Anzi, a rigore di legge, giá oggi posso disporre del suo corpo senza chiedere il suo parere, entro certi limiti (di etá per esempio).


Inculcare un concetto è una cosa e già sarebbe fonte di dibattito troppo ampio.
Ma predeterminare che abbia gli occhi azzurri, i polmoni d'acciaio, o che
debba essere evitata la nascita per il rischio di future patologie (più o meno curabili a posteriori) che si possono prevedere dall'esame del DNA è tutt'altra cosa
Non mischierei gli argomenti e gli ambiti, perché si rischia di fare un casino concettuale immane.

Boh, per me tra biologico e culturale non dovrebbe esserci una distinzione, tanto quello che conta sono le conseguenze.


E scegliere quali trattamenti medici effettuare o no su un minore? Anche di questo parlavo.
Perché su un bambino di 3 anni lo posso fare mentre su un feto no?

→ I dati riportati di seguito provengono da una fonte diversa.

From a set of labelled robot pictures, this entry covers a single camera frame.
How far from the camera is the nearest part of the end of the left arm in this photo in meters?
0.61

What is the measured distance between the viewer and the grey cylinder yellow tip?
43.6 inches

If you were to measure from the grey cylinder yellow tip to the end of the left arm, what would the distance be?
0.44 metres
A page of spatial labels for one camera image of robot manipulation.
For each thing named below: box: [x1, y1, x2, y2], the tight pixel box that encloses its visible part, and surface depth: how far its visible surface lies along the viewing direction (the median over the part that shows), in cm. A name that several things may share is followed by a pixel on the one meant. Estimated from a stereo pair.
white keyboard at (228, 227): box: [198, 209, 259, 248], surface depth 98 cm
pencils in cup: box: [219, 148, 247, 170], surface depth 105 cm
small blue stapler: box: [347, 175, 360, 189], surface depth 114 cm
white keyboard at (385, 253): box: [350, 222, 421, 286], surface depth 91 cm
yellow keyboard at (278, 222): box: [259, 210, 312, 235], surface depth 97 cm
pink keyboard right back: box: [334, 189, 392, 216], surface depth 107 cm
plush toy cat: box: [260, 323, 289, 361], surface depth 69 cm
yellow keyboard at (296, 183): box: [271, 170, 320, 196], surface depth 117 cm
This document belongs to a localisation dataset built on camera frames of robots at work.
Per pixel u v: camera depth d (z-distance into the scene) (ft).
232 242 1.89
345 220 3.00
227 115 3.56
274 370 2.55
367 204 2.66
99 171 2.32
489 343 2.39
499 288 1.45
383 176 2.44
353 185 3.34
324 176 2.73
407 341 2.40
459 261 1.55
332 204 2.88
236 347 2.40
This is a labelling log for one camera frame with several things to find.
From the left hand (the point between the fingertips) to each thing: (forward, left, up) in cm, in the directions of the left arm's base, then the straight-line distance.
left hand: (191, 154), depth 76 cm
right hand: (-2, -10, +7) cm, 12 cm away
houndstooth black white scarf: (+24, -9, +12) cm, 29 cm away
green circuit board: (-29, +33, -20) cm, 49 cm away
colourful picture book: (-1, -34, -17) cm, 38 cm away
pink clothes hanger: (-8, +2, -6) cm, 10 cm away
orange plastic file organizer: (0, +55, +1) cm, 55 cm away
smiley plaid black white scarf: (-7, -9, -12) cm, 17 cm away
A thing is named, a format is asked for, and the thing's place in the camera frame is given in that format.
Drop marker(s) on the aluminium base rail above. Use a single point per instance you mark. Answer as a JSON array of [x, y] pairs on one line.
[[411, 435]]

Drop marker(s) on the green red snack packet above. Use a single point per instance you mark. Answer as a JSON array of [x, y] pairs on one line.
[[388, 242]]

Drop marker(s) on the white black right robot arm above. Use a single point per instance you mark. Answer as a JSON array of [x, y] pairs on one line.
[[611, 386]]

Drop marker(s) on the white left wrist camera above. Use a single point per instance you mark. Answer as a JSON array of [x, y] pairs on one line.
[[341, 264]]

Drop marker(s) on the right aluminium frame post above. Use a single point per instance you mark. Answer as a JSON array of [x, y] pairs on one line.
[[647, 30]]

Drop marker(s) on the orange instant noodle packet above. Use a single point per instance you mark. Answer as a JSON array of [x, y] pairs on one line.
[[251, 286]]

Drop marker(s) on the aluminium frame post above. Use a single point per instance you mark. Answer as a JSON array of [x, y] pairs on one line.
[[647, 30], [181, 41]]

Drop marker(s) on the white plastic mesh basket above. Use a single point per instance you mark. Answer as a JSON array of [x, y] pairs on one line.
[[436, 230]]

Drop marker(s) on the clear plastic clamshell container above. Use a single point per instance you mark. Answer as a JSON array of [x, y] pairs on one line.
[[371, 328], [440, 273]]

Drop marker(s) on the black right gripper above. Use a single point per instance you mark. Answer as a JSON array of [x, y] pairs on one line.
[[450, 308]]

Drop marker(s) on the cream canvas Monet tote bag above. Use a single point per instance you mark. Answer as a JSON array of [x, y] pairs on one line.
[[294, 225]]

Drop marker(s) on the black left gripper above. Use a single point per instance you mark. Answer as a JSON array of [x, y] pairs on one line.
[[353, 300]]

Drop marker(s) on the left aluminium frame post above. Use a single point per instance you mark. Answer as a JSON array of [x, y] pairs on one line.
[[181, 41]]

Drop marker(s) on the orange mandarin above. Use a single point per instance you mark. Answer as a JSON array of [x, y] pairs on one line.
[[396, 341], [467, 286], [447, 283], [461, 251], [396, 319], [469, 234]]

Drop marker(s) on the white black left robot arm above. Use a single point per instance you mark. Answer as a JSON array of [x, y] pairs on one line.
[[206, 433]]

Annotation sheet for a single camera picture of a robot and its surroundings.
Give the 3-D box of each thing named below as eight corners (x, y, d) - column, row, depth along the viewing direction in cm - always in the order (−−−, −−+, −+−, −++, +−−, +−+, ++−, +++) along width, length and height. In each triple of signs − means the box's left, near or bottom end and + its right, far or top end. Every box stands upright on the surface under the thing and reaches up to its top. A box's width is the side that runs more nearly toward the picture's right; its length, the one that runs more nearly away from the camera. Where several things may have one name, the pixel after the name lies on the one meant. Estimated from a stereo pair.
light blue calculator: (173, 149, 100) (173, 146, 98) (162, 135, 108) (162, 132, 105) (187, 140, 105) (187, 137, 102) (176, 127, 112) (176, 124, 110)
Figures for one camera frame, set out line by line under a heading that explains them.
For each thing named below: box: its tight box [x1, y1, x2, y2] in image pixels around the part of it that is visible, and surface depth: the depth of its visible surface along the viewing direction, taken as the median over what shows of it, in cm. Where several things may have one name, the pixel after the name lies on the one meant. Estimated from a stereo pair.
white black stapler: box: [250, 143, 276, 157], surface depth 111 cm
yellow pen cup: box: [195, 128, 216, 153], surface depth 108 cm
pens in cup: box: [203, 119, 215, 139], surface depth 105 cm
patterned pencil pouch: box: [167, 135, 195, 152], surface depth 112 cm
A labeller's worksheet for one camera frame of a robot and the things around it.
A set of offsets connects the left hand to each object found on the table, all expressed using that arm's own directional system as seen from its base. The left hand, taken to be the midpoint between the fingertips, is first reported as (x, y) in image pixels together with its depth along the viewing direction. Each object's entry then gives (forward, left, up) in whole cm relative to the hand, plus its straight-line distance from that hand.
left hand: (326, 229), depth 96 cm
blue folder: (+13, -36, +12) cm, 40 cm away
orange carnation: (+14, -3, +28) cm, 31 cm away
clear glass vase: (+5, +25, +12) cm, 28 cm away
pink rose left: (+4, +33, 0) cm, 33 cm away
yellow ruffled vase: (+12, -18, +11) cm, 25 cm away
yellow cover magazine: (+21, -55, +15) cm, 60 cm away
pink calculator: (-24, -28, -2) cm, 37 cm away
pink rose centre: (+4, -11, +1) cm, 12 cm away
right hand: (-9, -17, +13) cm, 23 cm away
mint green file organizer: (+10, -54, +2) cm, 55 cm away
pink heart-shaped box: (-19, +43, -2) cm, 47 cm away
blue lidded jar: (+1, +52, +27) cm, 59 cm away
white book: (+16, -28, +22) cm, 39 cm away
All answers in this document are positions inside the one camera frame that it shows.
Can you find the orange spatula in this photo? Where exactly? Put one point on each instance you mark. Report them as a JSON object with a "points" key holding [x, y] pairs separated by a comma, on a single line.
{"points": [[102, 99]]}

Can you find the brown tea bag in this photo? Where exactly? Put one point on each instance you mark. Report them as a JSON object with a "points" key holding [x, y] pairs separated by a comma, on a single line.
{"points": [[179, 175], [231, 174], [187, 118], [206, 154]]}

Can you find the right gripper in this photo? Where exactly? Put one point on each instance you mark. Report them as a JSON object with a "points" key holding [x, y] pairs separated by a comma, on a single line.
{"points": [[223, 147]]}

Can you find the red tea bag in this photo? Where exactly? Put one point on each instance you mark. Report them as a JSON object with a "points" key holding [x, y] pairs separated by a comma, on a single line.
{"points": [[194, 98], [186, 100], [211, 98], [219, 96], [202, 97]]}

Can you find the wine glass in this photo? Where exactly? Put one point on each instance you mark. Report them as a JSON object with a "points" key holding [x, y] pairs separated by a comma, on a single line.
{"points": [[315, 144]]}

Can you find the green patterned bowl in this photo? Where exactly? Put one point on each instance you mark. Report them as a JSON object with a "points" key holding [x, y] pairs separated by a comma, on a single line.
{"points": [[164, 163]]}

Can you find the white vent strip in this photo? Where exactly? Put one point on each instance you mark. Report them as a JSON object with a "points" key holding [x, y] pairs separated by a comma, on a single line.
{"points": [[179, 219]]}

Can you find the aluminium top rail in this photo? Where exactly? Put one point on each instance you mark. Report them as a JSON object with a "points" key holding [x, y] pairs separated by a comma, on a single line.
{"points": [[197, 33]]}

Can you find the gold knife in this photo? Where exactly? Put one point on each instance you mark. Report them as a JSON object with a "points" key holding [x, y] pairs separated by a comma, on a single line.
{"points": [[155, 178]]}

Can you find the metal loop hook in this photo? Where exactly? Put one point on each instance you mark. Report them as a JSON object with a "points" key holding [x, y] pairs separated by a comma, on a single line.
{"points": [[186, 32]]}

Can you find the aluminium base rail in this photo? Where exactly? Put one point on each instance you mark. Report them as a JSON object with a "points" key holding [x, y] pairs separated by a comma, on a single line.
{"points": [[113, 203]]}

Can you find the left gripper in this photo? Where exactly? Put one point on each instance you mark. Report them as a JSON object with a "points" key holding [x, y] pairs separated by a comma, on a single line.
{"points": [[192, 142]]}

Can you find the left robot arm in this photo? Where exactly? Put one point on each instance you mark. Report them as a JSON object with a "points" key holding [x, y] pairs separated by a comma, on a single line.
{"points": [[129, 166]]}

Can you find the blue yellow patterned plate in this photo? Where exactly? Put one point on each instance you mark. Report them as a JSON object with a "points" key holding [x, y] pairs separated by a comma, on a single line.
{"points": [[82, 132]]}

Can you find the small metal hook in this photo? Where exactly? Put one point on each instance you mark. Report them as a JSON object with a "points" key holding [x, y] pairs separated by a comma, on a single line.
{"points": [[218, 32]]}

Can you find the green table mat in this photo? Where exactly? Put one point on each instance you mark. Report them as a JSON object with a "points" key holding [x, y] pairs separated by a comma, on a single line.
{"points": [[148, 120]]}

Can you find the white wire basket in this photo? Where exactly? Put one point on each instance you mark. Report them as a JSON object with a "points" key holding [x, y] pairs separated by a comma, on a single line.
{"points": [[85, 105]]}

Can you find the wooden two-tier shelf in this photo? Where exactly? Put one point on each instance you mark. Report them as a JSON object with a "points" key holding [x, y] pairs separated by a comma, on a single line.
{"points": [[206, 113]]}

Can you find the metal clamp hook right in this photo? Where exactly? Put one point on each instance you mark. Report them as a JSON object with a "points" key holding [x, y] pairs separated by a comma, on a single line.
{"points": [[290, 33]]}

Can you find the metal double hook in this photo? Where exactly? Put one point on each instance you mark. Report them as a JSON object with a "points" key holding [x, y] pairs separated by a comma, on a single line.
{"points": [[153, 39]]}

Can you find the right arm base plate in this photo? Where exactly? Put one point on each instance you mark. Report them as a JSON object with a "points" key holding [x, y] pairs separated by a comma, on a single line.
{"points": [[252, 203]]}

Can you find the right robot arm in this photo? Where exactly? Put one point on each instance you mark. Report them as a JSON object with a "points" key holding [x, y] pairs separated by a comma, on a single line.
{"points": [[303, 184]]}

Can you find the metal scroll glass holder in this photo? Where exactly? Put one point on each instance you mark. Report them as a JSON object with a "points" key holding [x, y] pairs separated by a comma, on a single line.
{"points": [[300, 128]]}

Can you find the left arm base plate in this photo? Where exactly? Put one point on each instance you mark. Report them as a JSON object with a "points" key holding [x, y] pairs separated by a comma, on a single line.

Quella che tu istituisci riguardo all'educazione è una falsa analogia, perché per poter parlare di arbitrio devi previamente dimostrare l'esistenza di un'alternativa che sia stata arbitrariamente esclusa.
E non è così perché nell'uomo, animale sociale, l'inclinazione alla socialità non costituisce un libero orientamento culturale ma una necessità biologica: egli infatti genera piccoli non autosufficienti, che necessitano di cure parentali per poter sopravvivere e di un'educazione per poter apprendere a relazionarsi; ciò secondo i codici più opportuni (l'apprendimento del linguaggio, ad esempio, non è istintivo) all'interno del gruppo in cui rintraccia quella rete di relazioni che gli sono necessarie non solo per la sua sopravvivenza fisica, ma anche per la sua salute psichica.
L'uomo non può quindi sopravvivere enucleato da un contesto relazionale: questa si configura come una necessità, e laddove sussistono delle necessità è improprio parlare di libertà nel plasmare e men che meno di arbitrio. Il padre che educa il figlio non è il demiurgo onnipotente che lo modella a suo piacimento, è egli stesso soggetto - entro il medesimo vincolo etologico - ai modelli comportamentali che gli trasmette.
Stanti tali presupposti, il crinale della discussione non si situa sull'arbitrarietà o meno dell'educazione in sé ma, semmai, sulla maggiore o minore efficacia di tale o talaltra cultura, veicolanti tale o talaltro modello educativo, nel tradurre pienamente in atto, in relazione alle specificità dell'ambiente in cui vive, le potenzialità fisiche e mentali che sono proprie dell'essere umano in quanto tale. E solo su questo terreno, sull'eventuale menomazione di tali potenzialità proprie della sua identità biologica - che la cultura può esaltare o deprimere, ma non moltiplicare o cancellare tout court - si situa l'arbitrio eventuale.